▸ How to complete this task
Set each line of the data down exactly, please.

(Items listed in a dataset)
☆ ☆ ☆ ☆ ☆
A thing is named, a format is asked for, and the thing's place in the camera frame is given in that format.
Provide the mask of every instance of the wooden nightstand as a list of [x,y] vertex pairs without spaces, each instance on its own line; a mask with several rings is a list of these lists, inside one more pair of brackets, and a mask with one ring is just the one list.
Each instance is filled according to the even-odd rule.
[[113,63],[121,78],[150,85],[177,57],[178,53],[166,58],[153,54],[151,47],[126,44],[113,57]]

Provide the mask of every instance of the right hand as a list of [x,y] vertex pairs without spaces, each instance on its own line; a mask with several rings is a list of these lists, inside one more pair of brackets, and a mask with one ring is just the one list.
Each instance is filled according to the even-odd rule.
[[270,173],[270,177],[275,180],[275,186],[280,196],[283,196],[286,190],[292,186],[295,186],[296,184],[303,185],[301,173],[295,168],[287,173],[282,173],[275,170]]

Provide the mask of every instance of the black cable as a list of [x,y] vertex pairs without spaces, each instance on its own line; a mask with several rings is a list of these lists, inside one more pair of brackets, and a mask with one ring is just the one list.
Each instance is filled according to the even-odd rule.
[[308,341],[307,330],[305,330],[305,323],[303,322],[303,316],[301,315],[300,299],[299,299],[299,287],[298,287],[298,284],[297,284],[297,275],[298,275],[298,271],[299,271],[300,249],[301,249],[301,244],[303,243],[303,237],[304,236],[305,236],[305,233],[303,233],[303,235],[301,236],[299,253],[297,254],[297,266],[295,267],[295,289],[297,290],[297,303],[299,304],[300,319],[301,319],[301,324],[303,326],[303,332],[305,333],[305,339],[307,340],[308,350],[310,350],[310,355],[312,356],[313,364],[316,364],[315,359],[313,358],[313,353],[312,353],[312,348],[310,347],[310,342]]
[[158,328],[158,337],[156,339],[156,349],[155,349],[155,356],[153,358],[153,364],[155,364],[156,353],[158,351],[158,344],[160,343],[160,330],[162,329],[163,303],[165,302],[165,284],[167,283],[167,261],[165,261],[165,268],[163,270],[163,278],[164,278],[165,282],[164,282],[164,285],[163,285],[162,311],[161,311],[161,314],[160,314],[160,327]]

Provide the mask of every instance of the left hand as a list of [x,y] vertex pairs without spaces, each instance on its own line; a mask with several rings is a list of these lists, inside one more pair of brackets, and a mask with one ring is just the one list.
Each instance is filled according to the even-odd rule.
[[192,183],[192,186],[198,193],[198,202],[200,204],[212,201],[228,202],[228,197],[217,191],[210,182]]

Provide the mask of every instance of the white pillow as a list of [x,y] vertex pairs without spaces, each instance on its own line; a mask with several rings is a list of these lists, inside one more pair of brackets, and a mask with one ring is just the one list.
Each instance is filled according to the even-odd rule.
☆ ☆ ☆ ☆ ☆
▸ Finished exercise
A thing is named, a format is asked for, and the thing's place in the camera frame is given in that format.
Provide the mask of every instance of the wooden nightstand as a list of [x,y] vertex pairs without spaces, each instance on its own line; a mask with several rings is a list of these lists, inside one more pair of brackets, and a mask with one ring is just the one list.
Each instance is filled according to the even-odd rule.
[[113,63],[121,78],[150,85],[177,57],[178,53],[166,58],[153,54],[151,47],[126,44],[113,57]]

Provide the mask of every instance of the right hand as a list of [x,y] vertex pairs without spaces, each instance on its own line; a mask with several rings is a list of these lists, inside one more pair of brackets, and a mask with one ring is just the one list.
Each instance is filled according to the even-odd rule.
[[270,173],[270,177],[275,180],[275,186],[280,196],[283,196],[286,190],[292,186],[295,186],[296,184],[303,185],[301,173],[295,168],[287,173],[282,173],[275,170]]

Provide the mask of every instance of the black cable as a list of [x,y] vertex pairs without spaces, each instance on its own line; a mask with several rings is a list of these lists, inside one more pair of brackets, and a mask with one ring is just the one list.
Each instance is filled according to the even-odd rule.
[[308,341],[307,330],[305,330],[305,323],[303,322],[303,316],[301,315],[300,299],[299,299],[299,287],[298,287],[298,284],[297,284],[297,275],[298,275],[298,271],[299,271],[300,249],[301,249],[301,244],[303,243],[303,237],[304,236],[305,236],[305,233],[303,233],[303,235],[301,236],[299,253],[297,254],[297,266],[295,267],[295,289],[297,290],[297,303],[299,304],[300,319],[301,319],[301,324],[303,326],[303,332],[305,333],[305,339],[307,340],[308,350],[310,350],[310,355],[312,356],[313,364],[316,364],[315,359],[313,358],[313,353],[312,353],[312,348],[310,347],[310,342]]
[[158,328],[158,337],[156,339],[156,349],[155,349],[155,356],[153,358],[153,364],[155,364],[156,353],[158,351],[158,344],[160,343],[160,330],[162,329],[163,303],[165,302],[165,284],[167,283],[167,261],[165,261],[165,268],[163,270],[163,278],[164,278],[165,282],[164,282],[164,285],[163,285],[162,311],[161,311],[161,314],[160,314],[160,327]]

Provide the mask of every instance of the left hand as a list of [x,y] vertex pairs without spaces, each instance on its own line; a mask with several rings is a list of these lists, inside one more pair of brackets, and a mask with one ring is just the one list.
Each instance is filled according to the even-odd rule.
[[192,183],[192,186],[198,193],[198,202],[200,204],[212,201],[228,202],[228,197],[217,191],[210,182]]

Provide the mask of every instance of the white pillow as a list of [x,y] vertex pairs without spaces, each instance on its own line; a mask with several rings is a list of these lists, inside one more pair of brackets, and a mask with one ring is just the one list.
Each instance is filled according to the even-odd rule.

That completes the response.